* EXERCISE DETAILS: All the lines below need retyping exactly, apart from the images.

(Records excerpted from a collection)
================================
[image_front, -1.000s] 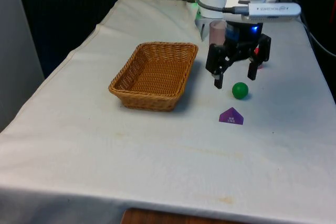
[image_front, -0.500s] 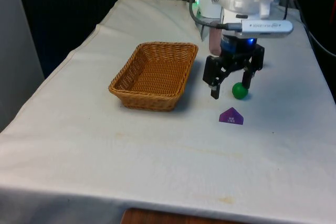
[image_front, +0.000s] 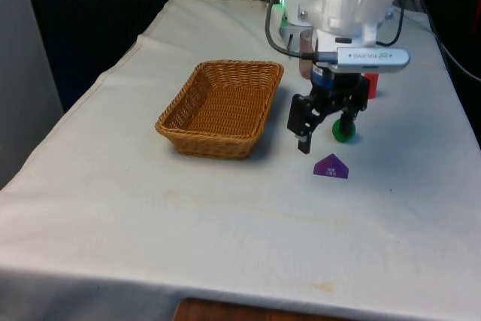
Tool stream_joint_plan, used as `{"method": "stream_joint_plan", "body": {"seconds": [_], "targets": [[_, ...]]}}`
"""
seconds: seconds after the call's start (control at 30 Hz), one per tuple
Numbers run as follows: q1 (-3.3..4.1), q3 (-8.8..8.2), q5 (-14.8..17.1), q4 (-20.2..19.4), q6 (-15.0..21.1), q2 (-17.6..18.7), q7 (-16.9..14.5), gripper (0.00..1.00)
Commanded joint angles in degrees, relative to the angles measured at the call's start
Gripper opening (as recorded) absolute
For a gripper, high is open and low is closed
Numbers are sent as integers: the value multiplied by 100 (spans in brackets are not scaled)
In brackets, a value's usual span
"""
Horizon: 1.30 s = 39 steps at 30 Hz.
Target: Pick up the triangular block and place it into the basket.
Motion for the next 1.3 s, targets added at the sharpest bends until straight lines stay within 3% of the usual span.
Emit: {"method": "stream_joint_plan", "body": {"seconds": [0.0,0.9,1.27], "targets": [[-23,29,17,29,40,34,-69,100],[-17,29,0,235,46,355,-1192,100],[40,46,-11,246,23,378,-1530,100]]}}
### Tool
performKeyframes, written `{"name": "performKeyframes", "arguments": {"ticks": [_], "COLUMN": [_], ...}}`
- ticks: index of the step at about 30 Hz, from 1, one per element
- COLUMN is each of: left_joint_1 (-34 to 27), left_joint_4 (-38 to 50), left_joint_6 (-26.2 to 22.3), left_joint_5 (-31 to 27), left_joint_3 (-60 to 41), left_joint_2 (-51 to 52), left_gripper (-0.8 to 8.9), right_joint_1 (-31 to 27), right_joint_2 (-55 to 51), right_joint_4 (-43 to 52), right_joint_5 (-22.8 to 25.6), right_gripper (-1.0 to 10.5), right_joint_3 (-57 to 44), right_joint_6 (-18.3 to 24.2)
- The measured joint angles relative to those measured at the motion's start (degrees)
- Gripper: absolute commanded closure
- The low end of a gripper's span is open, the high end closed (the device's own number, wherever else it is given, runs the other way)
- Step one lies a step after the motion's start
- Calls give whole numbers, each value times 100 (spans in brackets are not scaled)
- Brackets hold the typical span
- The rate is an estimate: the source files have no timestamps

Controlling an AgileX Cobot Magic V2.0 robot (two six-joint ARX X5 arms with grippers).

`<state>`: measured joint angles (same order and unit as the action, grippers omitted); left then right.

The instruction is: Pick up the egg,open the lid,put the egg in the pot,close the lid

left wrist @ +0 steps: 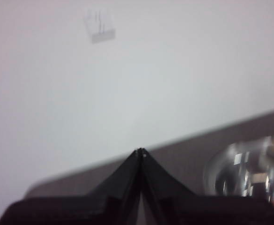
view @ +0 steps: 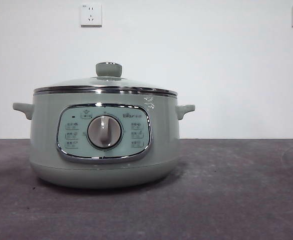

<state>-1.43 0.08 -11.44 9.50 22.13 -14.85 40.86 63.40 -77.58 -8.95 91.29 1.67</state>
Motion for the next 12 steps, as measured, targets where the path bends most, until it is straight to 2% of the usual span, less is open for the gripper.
{"name": "performKeyframes", "arguments": {"ticks": [4, 12], "left_joint_1": [-92, -109], "left_joint_4": [0, -26], "left_joint_6": [2, 2], "left_joint_5": [-35, -35], "left_joint_3": [-837, -1825], "left_joint_2": [472, 1032], "left_gripper": [817, 817], "right_joint_1": [0, 0], "right_joint_2": [0, 0], "right_joint_4": [0, 0], "right_joint_5": [0, 0], "right_gripper": [946, 946], "right_joint_3": [0, 0], "right_joint_6": [0, 0]}}
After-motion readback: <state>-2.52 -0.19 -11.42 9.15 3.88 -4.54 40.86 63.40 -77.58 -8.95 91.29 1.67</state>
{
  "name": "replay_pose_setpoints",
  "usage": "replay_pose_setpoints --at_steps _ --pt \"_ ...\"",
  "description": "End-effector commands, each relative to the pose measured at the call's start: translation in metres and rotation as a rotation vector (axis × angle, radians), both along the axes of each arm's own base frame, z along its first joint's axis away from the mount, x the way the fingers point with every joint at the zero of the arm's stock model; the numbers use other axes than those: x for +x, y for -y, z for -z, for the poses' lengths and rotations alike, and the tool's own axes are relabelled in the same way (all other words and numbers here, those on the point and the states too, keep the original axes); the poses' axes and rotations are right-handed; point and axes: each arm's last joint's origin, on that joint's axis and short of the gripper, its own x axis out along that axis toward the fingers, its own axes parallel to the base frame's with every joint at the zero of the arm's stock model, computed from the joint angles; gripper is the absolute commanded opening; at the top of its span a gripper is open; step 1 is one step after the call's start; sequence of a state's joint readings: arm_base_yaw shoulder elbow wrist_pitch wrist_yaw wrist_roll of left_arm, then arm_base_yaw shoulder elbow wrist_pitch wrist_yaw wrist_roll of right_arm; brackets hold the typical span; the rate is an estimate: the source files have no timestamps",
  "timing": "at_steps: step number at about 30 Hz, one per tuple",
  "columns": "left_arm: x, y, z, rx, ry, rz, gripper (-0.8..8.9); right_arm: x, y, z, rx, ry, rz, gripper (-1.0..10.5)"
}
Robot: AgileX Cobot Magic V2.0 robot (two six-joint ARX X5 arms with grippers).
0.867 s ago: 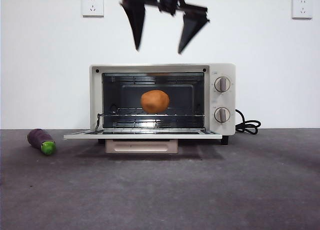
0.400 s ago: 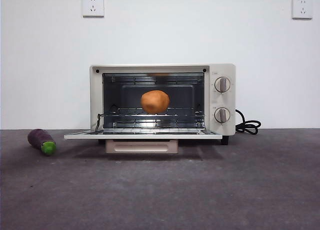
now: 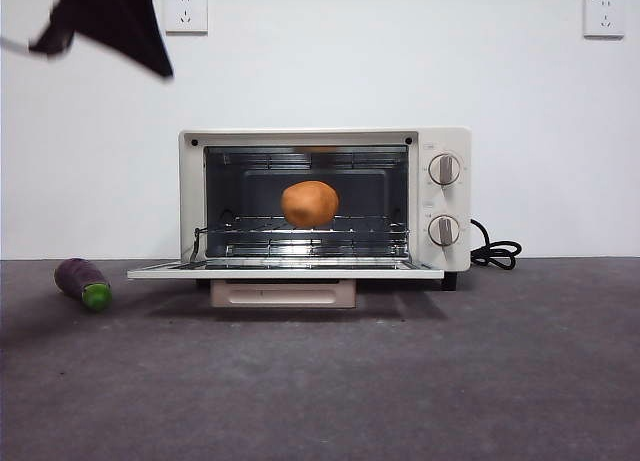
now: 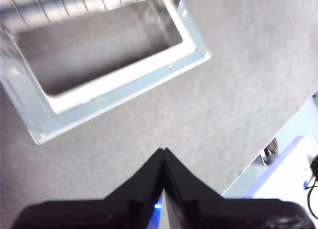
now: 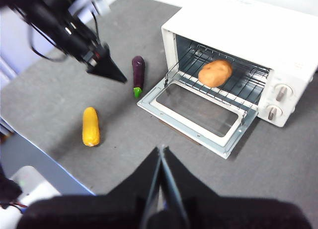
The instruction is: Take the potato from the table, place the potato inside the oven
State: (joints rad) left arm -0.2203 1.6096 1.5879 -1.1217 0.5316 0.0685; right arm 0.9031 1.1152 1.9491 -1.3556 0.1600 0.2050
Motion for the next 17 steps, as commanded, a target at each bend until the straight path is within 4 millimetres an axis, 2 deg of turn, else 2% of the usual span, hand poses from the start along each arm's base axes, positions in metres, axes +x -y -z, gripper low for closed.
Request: replay_pose_setpoints --at_steps 1,6,9,17 --pt "0.005 -0.005 0.036 0.016 -0.067 -0.016 -0.06 -0.013 0.016 0.006 0.035 -0.033 0.026 0.0" --pt "0.007 -0.025 0.085 0.0 -0.147 -0.15 -0.06 -0.032 0.04 0.012 0.106 -0.037 0.048 0.0" --pt "0.006 -0.04 0.103 -0.014 -0.183 -0.235 -0.06 -0.04 0.05 0.017 0.129 -0.041 0.056 0.0" --pt "0.011 -0.064 0.114 -0.008 -0.205 -0.386 -0.06 -0.047 0.059 0.028 0.14 -0.055 0.065 0.0"
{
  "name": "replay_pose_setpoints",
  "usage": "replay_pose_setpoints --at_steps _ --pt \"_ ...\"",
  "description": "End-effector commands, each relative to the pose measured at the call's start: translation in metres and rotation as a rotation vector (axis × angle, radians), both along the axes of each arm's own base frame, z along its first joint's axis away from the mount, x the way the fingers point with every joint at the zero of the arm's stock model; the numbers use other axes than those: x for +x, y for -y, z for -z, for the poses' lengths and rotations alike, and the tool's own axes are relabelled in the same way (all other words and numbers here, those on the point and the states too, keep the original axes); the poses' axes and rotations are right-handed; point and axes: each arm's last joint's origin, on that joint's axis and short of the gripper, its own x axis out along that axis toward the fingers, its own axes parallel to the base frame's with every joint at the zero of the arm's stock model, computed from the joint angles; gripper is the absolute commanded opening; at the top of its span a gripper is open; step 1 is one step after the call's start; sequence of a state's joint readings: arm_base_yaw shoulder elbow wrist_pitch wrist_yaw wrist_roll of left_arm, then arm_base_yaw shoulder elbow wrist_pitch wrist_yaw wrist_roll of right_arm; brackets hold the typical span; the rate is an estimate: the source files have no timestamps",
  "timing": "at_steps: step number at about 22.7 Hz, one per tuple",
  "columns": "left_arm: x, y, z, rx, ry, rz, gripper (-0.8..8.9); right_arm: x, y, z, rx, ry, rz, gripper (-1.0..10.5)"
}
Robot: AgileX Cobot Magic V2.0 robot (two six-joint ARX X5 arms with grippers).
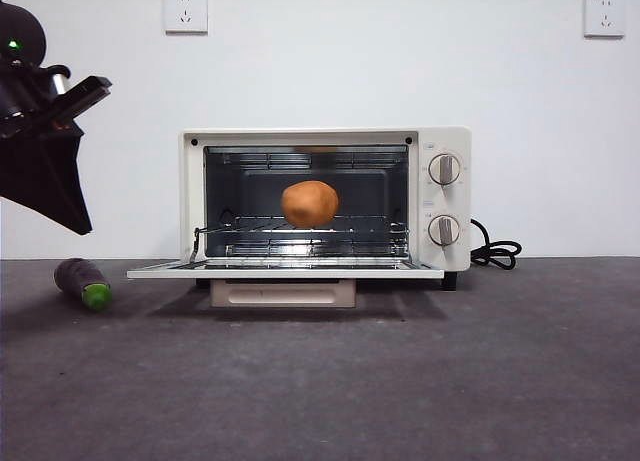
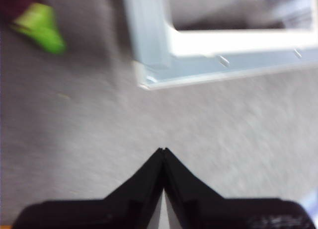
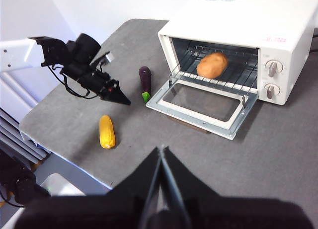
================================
* SOLUTION TO THE PROBLEM:
[image_front, -1.000s] 
[image_front, -0.500s] 
[image_front, +0.000s] 
Tool stream_joint_plan, used as `{"method": "stream_joint_plan", "body": {"seconds": [_], "targets": [[_, ...]]}}`
"""
seconds: seconds after the call's start (control at 30 Hz), one per tuple
Numbers run as follows: q1 (-3.3..4.1), q3 (-8.8..8.2), q5 (-14.8..17.1), q4 (-20.2..19.4), q6 (-15.0..21.1), q2 (-17.6..18.7), q7 (-16.9..14.5), gripper (0.00..1.00)
Commanded joint angles in degrees, relative to the angles measured at the call's start
Gripper opening (as recorded) absolute
For a gripper, high is open and low is closed
Numbers are sent as integers: the value multiplied by 100 (spans in brackets are not scaled)
In brackets, a value's usual span
"""
Horizon: 1.30 s = 39 steps at 30 Hz.
Target: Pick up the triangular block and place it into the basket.
Motion for the next 1.3 s, targets added at the sharpest bends until straight lines stay within 3% of the usual span.
Emit: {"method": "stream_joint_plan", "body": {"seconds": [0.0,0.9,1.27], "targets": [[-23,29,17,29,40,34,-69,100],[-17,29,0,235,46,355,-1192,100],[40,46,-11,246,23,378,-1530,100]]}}
### Tool
performKeyframes, written `{"name": "performKeyframes", "arguments": {"ticks": [_], "COLUMN": [_], ...}}`
- ticks: index of the step at about 30 Hz, from 1, one per element
- COLUMN is each of: left_joint_1 (-34 to 27), left_joint_4 (-38 to 50), left_joint_6 (-26.2 to 22.3), left_joint_5 (-31 to 27), left_joint_3 (-60 to 41), left_joint_2 (-51 to 52), left_gripper (-0.8 to 8.9), right_joint_1 (-31 to 27), right_joint_2 (-55 to 51), right_joint_4 (-43 to 52), right_joint_5 (-22.8 to 25.6), right_gripper (-1.0 to 10.5), right_joint_3 (-57 to 44), right_joint_6 (-18.3 to 24.2)
- The measured joint angles relative to those measured at the motion's start (degrees)
- Gripper: absolute commanded closure
- The low end of a gripper's span is open, the high end closed (the device's own number, wherever else it is given, runs the other way)
- Step one lies a step after the motion's start
- Calls give whole numbers, each value times 100 (spans in brackets are not scaled)
- Brackets hold the typical span
- The rate is an estimate: the source files have no timestamps

Controlling an AgileX Cobot Magic V2.0 robot (two six-joint ARX X5 arms with grippers).

`<state>`: measured joint angles (same order and unit as the action, grippers omitted); left then right.

The instruction is: Pick up the egg,open the lid,put the egg in the pot,close the lid

left wrist @ +0 steps: 
view @ +0 steps: 

<state>-1.43 0.08 -11.44 9.50 22.13 -14.85 40.86 63.40 -77.58 -8.95 91.29 1.67</state>
Motion for the next 12 steps, as measured, targets where the path bends most, until it is straight to 2% of the usual span, less is open for the gripper.
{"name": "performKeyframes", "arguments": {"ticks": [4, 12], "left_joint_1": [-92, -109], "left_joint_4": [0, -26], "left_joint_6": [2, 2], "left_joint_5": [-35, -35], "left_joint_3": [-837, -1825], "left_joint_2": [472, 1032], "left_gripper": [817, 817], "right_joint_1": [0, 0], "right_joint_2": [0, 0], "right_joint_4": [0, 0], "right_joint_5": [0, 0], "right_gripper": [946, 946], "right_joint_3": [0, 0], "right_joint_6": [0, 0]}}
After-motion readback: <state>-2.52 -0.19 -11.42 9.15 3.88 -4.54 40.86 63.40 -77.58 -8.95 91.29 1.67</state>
{
  "name": "replay_pose_setpoints",
  "usage": "replay_pose_setpoints --at_steps _ --pt \"_ ...\"",
  "description": "End-effector commands, each relative to the pose measured at the call's start: translation in metres and rotation as a rotation vector (axis × angle, radians), both along the axes of each arm's own base frame, z along its first joint's axis away from the mount, x the way the fingers point with every joint at the zero of the arm's stock model; the numbers use other axes than those: x for +x, y for -y, z for -z, for the poses' lengths and rotations alike, and the tool's own axes are relabelled in the same way (all other words and numbers here, those on the point and the states too, keep the original axes); the poses' axes and rotations are right-handed; point and axes: each arm's last joint's origin, on that joint's axis and short of the gripper, its own x axis out along that axis toward the fingers, its own axes parallel to the base frame's with every joint at the zero of the arm's stock model, computed from the joint angles; gripper is the absolute commanded opening; at the top of its span a gripper is open; step 1 is one step after the call's start; sequence of a state's joint readings: arm_base_yaw shoulder elbow wrist_pitch wrist_yaw wrist_roll of left_arm, then arm_base_yaw shoulder elbow wrist_pitch wrist_yaw wrist_roll of right_arm; brackets hold the typical span; the rate is an estimate: the source files have no timestamps",
  "timing": "at_steps: step number at about 30 Hz, one per tuple",
  "columns": "left_arm: x, y, z, rx, ry, rz, gripper (-0.8..8.9); right_arm: x, y, z, rx, ry, rz, gripper (-1.0..10.5)"
}
Robot: AgileX Cobot Magic V2.0 robot (two six-joint ARX X5 arms with grippers).
0.867 s ago: 
0.400 s ago: 
now: 
now: 
now: 
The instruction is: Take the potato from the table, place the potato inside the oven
State: (joints rad) left arm -0.2203 1.6096 1.5879 -1.1217 0.5316 0.0685; right arm 0.9031 1.1152 1.9491 -1.3556 0.1600 0.2050
Motion for the next 17 steps, as commanded, a target at each bend until the straight path is within 4 millimetres an axis, 2 deg of turn, else 2% of the usual span, hand poses from the start along each arm's base axes, positions in metres, axes +x -y -z, gripper low for closed.
Request: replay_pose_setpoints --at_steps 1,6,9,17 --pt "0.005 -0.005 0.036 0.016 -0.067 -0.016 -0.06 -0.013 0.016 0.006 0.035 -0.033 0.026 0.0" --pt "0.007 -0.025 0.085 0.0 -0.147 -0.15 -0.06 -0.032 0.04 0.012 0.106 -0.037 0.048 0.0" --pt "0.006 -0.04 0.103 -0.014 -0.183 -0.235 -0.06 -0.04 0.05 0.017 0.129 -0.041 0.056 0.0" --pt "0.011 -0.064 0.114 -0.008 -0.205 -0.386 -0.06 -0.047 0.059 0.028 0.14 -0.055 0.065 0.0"
{
  "name": "replay_pose_setpoints",
  "usage": "replay_pose_setpoints --at_steps _ --pt \"_ ...\"",
  "description": "End-effector commands, each relative to the pose measured at the call's start: translation in metres and rotation as a rotation vector (axis × angle, radians), both along the axes of each arm's own base frame, z along its first joint's axis away from the mount, x the way the fingers point with every joint at the zero of the arm's stock model; the numbers use other axes than those: x for +x, y for -y, z for -z, for the poses' lengths and rotations alike, and the tool's own axes are relabelled in the same way (all other words and numbers here, those on the point and the states too, keep the original axes); the poses' axes and rotations are right-handed; point and axes: each arm's last joint's origin, on that joint's axis and short of the gripper, its own x axis out along that axis toward the fingers, its own axes parallel to the base frame's with every joint at the zero of the arm's stock model, computed from the joint angles; gripper is the absolute commanded opening; at the top of its span a gripper is open; step 1 is one step after the call's start; sequence of a state's joint readings: arm_base_yaw shoulder elbow wrist_pitch wrist_yaw wrist_roll of left_arm, then arm_base_yaw shoulder elbow wrist_pitch wrist_yaw wrist_roll of right_arm; brackets hold the typical span; the rate is an estimate: the source files have no timestamps",
  "timing": "at_steps: step number at about 22.7 Hz, one per tuple",
  "columns": "left_arm: x, y, z, rx, ry, rz, gripper (-0.8..8.9); right_arm: x, y, z, rx, ry, rz, gripper (-1.0..10.5)"
}
Robot: AgileX Cobot Magic V2.0 robot (two six-joint ARX X5 arms with grippers).

There is no more to the output.